The research plan will be addressed in ten interconnected activities (A), in order to provide answers to the main goals of DiscoverAZORES project.
A1 Lake sedimentary retrieval
A2 Sampling party
A3 Chronological models
A4 Environmental and major volcanic eruptions reconstruction of Azores archipelago
A5 Classical approaches to detect first signals of human settlement
A6 Cutting-edge approaches to detect first signals of human settlement? biomarkers
A7 Cutting-edge approaches to detect first signals of human settlement? DNA
A8 Reconstruction of past climate modes
A9 Colonization patterns
A10 The role of climate change and ashfall events in the vegetation and cattle during the Azores colonization 

Results

The successful fulfilment of the proposed work packages will give us the opportunity to produce high quality outputs: i) a comprehensive detection of the first signals of human arrival in the Azores archipelago (T4-5); ii) a confirmation with unequivocal tracers of human activity preserved in sedimentary record (T6-7); iii) a robust reconstruction of past climate (T8); iv) understanding favourable past climate windows to a successful distribution of humans on remote oceanic islands (T9-10). The reconstruction of the dynamics of past landscape (T4-5) will give the opportunity to relate it to eventual modifications by climatic shifts and human activities such as fire, agriculture or cattle raising and decline, potentially yielding publications in journals like Quaternary Science Reviews or Frontiers in Plant Science. The confirmation with unequivocal tracers of human activity (bio and molecular markers approach) preserved in sedimentary record (T6-T7) will yield an independent publication in journals like Frontiers in Ecology and Evolution or Geochimica et Cosmochimica Acta.

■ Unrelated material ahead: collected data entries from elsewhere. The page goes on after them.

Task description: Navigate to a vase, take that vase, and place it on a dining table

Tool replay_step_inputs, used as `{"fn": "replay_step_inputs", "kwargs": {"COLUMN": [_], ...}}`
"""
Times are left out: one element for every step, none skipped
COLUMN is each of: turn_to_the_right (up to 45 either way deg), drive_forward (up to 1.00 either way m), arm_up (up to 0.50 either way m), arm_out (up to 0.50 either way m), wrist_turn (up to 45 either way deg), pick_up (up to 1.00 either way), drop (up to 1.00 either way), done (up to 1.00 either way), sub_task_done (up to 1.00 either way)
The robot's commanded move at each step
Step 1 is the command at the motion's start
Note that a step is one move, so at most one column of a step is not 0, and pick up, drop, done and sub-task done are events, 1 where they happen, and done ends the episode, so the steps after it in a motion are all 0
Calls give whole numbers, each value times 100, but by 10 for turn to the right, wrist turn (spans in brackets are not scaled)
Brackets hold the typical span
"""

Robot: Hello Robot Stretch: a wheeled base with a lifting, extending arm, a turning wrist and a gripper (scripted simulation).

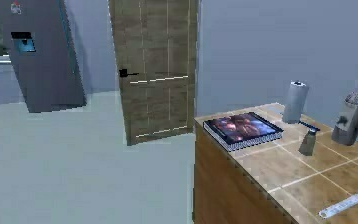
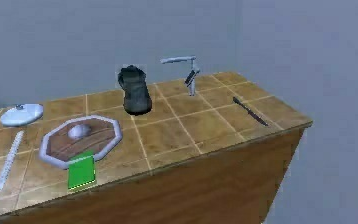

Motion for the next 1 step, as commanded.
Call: {"fn": "replay_step_inputs", "kwargs": {"turn_to_the_right": [390], "drive_forward": [0], "arm_up": [0], "arm_out": [0], "wrist_turn": [0], "pick_up": [0], "drop": [0], "done": [0], "sub_task_done": [0]}}
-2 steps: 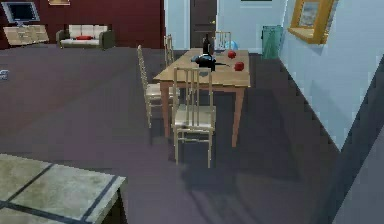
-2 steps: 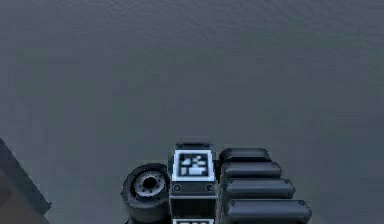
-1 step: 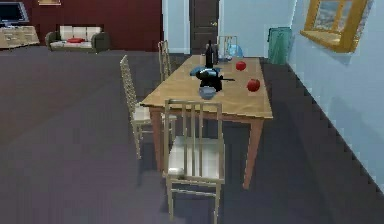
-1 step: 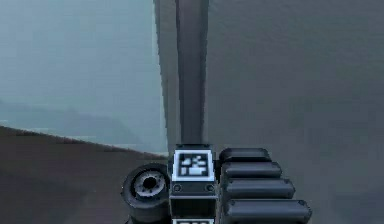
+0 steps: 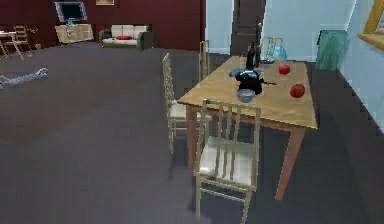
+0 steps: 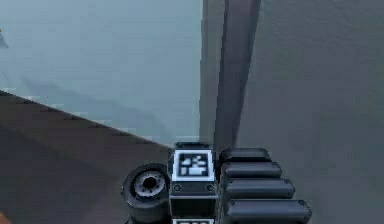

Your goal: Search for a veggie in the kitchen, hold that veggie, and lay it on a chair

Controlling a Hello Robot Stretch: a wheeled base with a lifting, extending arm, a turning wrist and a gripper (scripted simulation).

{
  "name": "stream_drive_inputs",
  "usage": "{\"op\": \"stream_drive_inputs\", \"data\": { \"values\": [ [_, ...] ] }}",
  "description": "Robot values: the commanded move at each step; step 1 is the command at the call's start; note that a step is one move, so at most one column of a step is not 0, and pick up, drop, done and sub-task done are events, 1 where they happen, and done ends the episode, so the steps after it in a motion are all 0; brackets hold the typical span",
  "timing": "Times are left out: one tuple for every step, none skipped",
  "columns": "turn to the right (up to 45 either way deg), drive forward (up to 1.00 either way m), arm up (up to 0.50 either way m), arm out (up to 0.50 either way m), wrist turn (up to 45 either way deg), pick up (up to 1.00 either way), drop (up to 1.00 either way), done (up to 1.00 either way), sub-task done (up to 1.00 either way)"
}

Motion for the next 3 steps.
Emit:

The reconstruction of the past climate of the Azores (T8) will provide one of the most innovative contributions paleoclimate research in the North Atlantic and is expected to yield a publication in Climate of the Past, The Holocene or similar journals. Understanding favourable past climate windows to a successful distribution of humans on remote oceanic islands will provide the most innovative outcome and it is expected to yield a publication in high impact journals (T9-10). Project results will be published in MSc theses and international meetings. Also, dissemination of results will include a variety of routes, such as: articles in local newspapers, direct links and communications with different stakeholders and policymakers. Short news will be released at participants? institutions WebPages, and local/national and international media.